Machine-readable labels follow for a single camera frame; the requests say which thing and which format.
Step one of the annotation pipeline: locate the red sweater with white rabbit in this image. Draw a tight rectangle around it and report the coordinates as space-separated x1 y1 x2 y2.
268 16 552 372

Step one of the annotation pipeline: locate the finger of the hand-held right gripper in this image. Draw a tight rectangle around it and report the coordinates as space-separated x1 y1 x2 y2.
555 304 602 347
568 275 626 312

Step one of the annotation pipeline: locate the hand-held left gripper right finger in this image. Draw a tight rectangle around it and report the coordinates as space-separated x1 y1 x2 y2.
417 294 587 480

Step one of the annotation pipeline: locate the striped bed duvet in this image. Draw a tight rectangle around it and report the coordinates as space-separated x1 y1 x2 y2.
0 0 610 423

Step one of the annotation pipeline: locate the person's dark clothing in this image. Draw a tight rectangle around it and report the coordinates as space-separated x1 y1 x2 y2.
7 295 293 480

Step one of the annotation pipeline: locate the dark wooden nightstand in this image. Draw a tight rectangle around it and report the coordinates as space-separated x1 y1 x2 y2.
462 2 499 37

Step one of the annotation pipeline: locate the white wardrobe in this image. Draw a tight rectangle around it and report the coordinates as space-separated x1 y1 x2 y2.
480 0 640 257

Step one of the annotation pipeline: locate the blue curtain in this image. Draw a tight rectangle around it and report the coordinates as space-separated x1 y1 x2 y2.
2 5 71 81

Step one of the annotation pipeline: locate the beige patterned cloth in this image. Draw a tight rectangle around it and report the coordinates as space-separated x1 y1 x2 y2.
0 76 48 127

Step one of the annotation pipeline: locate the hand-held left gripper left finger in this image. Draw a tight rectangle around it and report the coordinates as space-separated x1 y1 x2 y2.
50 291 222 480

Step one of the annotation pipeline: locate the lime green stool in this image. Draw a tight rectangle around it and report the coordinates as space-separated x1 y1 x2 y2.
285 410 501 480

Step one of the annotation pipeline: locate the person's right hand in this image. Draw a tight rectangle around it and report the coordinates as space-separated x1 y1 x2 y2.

### [The problem]
Each record, from first to last, should be returned verbatim.

### [Written solution]
Machine-readable labels follow for a single camera frame; the requests say which thing and which format.
Step one of the annotation pipeline: locate the red sweater with white rabbit in this image. Draw a tight rectangle around it and report the coordinates as space-separated x1 y1 x2 y2.
268 16 552 372

Step one of the annotation pipeline: locate the finger of the hand-held right gripper in this image. Draw a tight rectangle around it and report the coordinates as space-separated x1 y1 x2 y2.
555 304 602 347
568 275 626 312

Step one of the annotation pipeline: locate the hand-held left gripper right finger in this image. Draw a tight rectangle around it and report the coordinates as space-separated x1 y1 x2 y2.
417 294 587 480

Step one of the annotation pipeline: locate the striped bed duvet in this image. Draw a tight rectangle around it and report the coordinates as space-separated x1 y1 x2 y2.
0 0 610 423

Step one of the annotation pipeline: locate the person's dark clothing in this image. Draw a tight rectangle around it and report the coordinates as space-separated x1 y1 x2 y2.
7 295 293 480

Step one of the annotation pipeline: locate the dark wooden nightstand in this image. Draw a tight rectangle around it and report the coordinates as space-separated x1 y1 x2 y2.
462 2 499 37

Step one of the annotation pipeline: locate the white wardrobe in this image. Draw a tight rectangle around it and report the coordinates as space-separated x1 y1 x2 y2.
480 0 640 257

Step one of the annotation pipeline: locate the blue curtain in this image. Draw a tight rectangle around it and report the coordinates as space-separated x1 y1 x2 y2.
2 5 71 81

Step one of the annotation pipeline: locate the beige patterned cloth in this image. Draw a tight rectangle around it and report the coordinates as space-separated x1 y1 x2 y2.
0 76 48 127

Step one of the annotation pipeline: locate the hand-held left gripper left finger in this image. Draw a tight rectangle around it and report the coordinates as space-separated x1 y1 x2 y2.
50 291 222 480

Step one of the annotation pipeline: locate the lime green stool in this image. Draw a tight rectangle around it and report the coordinates as space-separated x1 y1 x2 y2.
285 410 501 480

Step one of the annotation pipeline: locate the person's right hand in this image. Draw a tight rectangle around it and report the coordinates as space-separated x1 y1 x2 y2.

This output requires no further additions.